Las noticias de esta misma semana no sólo me ha hecho venir a la memoria la película, sino que reavivan el debate al respecto de la privacidad.
Los 60 millones de escuchas realizadas a España en tan sólo un mes inducen a pensar que no sólo están más o menos localizados supuestos terroristas en potencia, sino que la amante del tendero del chaflán tiene también su momento de gloria, si en su pícara conversación telefónica ha osado mencionar alguna de las palabras que se filtran para cruzar datos.

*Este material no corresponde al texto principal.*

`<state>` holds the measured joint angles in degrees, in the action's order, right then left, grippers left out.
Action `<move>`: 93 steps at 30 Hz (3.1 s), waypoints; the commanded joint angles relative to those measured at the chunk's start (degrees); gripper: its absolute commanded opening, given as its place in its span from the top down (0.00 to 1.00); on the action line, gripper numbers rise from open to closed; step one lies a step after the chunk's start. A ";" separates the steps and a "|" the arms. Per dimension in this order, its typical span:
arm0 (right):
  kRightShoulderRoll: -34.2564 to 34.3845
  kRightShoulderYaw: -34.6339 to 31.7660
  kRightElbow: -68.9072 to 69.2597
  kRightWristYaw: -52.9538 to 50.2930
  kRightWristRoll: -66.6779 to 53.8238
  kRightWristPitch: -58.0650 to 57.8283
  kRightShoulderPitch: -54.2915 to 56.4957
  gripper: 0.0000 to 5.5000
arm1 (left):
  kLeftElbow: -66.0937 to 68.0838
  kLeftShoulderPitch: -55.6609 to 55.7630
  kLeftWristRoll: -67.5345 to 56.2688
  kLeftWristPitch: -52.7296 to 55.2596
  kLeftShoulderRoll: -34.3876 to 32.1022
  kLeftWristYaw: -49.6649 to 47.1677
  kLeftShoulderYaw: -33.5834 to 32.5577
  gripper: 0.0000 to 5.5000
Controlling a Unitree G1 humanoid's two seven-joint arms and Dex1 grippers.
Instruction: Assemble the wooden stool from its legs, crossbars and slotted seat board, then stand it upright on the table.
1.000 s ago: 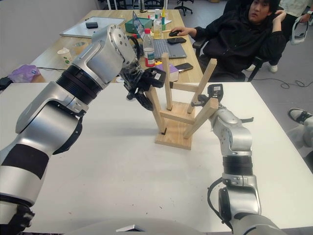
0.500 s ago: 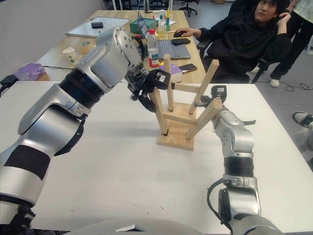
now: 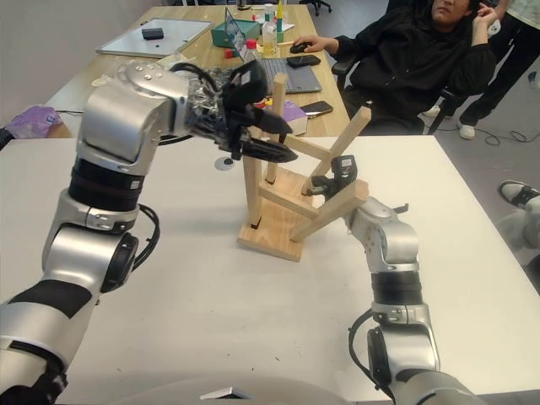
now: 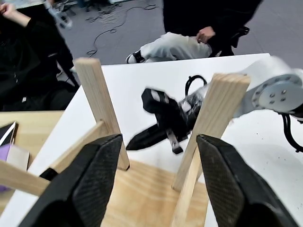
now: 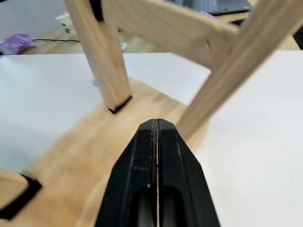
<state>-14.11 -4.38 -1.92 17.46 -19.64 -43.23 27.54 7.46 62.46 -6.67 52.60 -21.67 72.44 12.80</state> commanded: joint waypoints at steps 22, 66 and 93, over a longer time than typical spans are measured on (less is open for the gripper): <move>5.07 7.21 36.87 -23.05 12.30 -9.16 -13.05 1.00 | -39.60 -43.16 -15.26 13.66 9.64 -58.56 -28.44 0.81; 23.15 -2.45 24.78 -20.86 -20.35 1.42 -3.34 1.00 | -33.47 -35.62 -40.92 33.04 30.89 -76.44 -29.02 1.00; -11.47 -12.83 -6.10 -20.63 -22.91 15.53 7.56 0.89 | -35.87 -49.76 -42.62 14.73 -29.86 -47.69 -11.00 1.00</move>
<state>-20.71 -28.24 3.10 -9.12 -58.31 -31.54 40.50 -23.81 13.98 -48.65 66.63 -47.12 18.26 -1.25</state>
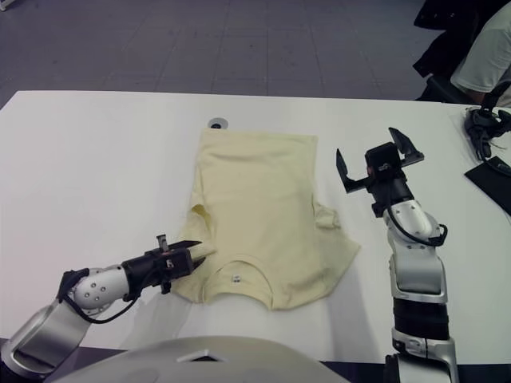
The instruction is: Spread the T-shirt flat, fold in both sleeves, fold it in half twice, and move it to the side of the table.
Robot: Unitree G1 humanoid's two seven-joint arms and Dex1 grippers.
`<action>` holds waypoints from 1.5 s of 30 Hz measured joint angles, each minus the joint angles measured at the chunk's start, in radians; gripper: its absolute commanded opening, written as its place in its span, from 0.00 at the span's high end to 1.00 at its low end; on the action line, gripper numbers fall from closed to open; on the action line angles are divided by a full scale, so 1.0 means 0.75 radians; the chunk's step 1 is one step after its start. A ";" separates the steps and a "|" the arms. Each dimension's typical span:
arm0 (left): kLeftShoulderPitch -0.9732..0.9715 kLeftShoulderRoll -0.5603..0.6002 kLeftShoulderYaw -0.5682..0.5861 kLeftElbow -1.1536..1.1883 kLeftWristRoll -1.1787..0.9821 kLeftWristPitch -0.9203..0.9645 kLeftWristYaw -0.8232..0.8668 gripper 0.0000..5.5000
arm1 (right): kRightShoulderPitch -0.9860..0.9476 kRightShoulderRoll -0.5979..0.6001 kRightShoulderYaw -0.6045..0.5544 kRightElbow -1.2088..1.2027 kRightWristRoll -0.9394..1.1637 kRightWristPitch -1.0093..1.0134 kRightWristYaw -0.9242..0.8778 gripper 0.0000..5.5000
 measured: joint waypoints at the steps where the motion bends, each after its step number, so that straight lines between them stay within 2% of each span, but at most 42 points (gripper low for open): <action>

Los quince minutos de gloria a los que según Andy Warhol todo el mundo debería tener derecho nos los proporciona ahora la NSA. Y gratis, oigan.
Veamos. Conste que soy firme defensora de poner las medidas que sean necesarias para velar por nuestra seguridad. Y si me quedo en un aeropuerto con mis pies al aire, lo hago encantada. Y si tengo una conversación en la que empleo términos que pueden resultar sospechosos, aunque los utilice hablando con mi amiga Teresa al respecto de un hacker amigo suyo monísimo, pues adelante, grábenme. Lo que, en todo caso, llevo peor es la incoherencia al respecto. Pero ése, me temo, es otro asunto.
Centrémonos en el límite que separa la seguridad de la privacidad con la que nuestro querido sistema se supone nos ampara.
Porque francamente, intuyo que se les ha ido a todos un poco de las manos. Que a estas alturas Barack Obama conozca bien de cerca los gustos más ocultos de Angela Merkel es ya casi una obviedad.
Y según parece, tanto el CNI como los centros de inteligencia franceses estaban perfectamente sincronizados con la NSA, a los que les facilitaban todo tipo de datos.
El problema, como en casi todo, es que se sepa. Más allá del hecho en sí. Porque ahora es cuando realmente uno se plantea sí el enemigo público es el perseguido o el perseguidor, que no tiene del todo claro el sistema de filtros y discriminación necesarios que marcan la diferencia entre un rastreo e investigación seria de uno más propio de la TIA mortadeliana.
Y volvemos a la eterna discusión. Quién diablos vigila al vigilante.
Con lo que a mí, qué quieren que les diga, un poquito de repelús sí me da. Así, en general.